Only a four hour drive this time to my favourite place, El Chalten. It is set in a gorge, with the dramatic Cerro Torre rearing up behind it, and the face of Mount Fitzroy slightly further back. By now we were in Argentina, and the wind was rising. The village felt like a frontier town from a western that was just beginning to become civilised. We trekked to the glacier below Fitzroy in atmospheric wind and rain, and to the loch below Cerro Torre. The last day was clear and idyllic, and fittingly was New Year’s Day. Cameras magically appeared out of plastic bags.

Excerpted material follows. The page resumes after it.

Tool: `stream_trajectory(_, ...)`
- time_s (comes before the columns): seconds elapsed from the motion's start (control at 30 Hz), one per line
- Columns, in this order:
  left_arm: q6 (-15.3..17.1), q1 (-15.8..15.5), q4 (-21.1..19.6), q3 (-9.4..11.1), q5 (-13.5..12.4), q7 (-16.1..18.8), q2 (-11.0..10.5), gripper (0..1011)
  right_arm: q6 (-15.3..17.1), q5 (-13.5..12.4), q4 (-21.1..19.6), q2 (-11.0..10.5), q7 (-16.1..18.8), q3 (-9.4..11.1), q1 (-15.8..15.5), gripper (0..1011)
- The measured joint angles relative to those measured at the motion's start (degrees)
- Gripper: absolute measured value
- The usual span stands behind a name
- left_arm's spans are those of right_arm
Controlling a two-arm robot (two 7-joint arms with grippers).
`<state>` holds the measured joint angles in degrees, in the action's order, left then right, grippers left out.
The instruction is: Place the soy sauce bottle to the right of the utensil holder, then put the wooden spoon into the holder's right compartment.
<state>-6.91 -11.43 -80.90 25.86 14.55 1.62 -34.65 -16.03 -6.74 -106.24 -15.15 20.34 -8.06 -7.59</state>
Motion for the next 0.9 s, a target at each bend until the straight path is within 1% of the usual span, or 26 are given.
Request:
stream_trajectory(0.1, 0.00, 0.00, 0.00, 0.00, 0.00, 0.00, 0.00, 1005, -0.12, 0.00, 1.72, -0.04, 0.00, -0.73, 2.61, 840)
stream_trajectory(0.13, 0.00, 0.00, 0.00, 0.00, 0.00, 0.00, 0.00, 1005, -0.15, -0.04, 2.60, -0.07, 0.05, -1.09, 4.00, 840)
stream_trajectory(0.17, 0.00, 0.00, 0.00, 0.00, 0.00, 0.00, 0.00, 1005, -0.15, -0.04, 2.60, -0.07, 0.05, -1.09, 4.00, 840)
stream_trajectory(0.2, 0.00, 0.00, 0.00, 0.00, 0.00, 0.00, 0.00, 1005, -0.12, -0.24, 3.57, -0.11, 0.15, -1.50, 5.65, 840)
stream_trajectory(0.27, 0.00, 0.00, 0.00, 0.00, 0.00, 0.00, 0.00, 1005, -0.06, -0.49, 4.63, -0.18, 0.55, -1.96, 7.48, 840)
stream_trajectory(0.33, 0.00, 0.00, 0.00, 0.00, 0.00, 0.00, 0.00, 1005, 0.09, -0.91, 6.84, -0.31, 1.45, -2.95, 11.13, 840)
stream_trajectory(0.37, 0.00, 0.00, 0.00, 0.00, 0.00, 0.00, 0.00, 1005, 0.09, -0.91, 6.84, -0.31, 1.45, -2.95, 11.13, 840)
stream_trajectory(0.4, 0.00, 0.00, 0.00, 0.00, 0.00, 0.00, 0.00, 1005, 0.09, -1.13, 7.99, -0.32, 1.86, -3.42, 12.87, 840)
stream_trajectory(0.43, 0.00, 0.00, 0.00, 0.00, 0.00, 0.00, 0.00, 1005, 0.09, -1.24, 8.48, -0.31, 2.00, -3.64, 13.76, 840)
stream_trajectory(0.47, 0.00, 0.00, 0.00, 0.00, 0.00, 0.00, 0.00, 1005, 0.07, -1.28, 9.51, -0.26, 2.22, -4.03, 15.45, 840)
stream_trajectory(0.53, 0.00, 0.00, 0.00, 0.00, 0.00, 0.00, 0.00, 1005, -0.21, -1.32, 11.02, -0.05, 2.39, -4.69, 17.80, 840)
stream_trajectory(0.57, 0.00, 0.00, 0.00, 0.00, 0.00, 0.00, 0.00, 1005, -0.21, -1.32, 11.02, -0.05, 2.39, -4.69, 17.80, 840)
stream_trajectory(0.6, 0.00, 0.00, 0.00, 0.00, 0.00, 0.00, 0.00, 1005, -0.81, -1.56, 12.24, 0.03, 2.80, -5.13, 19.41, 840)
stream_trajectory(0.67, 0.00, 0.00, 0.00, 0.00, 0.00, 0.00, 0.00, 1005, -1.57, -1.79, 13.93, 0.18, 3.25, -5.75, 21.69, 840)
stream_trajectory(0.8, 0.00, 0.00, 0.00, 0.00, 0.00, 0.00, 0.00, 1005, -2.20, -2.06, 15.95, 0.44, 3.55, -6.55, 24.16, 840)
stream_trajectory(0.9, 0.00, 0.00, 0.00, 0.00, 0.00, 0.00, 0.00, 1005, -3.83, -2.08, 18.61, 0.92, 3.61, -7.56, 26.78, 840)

The rest of the trip involved nature treks on Tierra del Fuego, the highlight being watching the red headed Magellan woodpecker, a trip through the Beagle Channel, and exploring Buenos Aires. Finally, we flew again (I think we should have planted a forest) to Iguaçu, where wondrous falls occur in a sub tropical area where the borders of Argentina, Brazil and Paraguay meet.
The travelling was tiring, but the variety of landscapes and wildlife was fascinating. Younger versions of ourselves would have concentrated on the main trekking areas alone, and it is hard to say whether that would have been better or not. Either way, Patagonia in particular, has a unique and fascinating presence and history that needs to be experienced.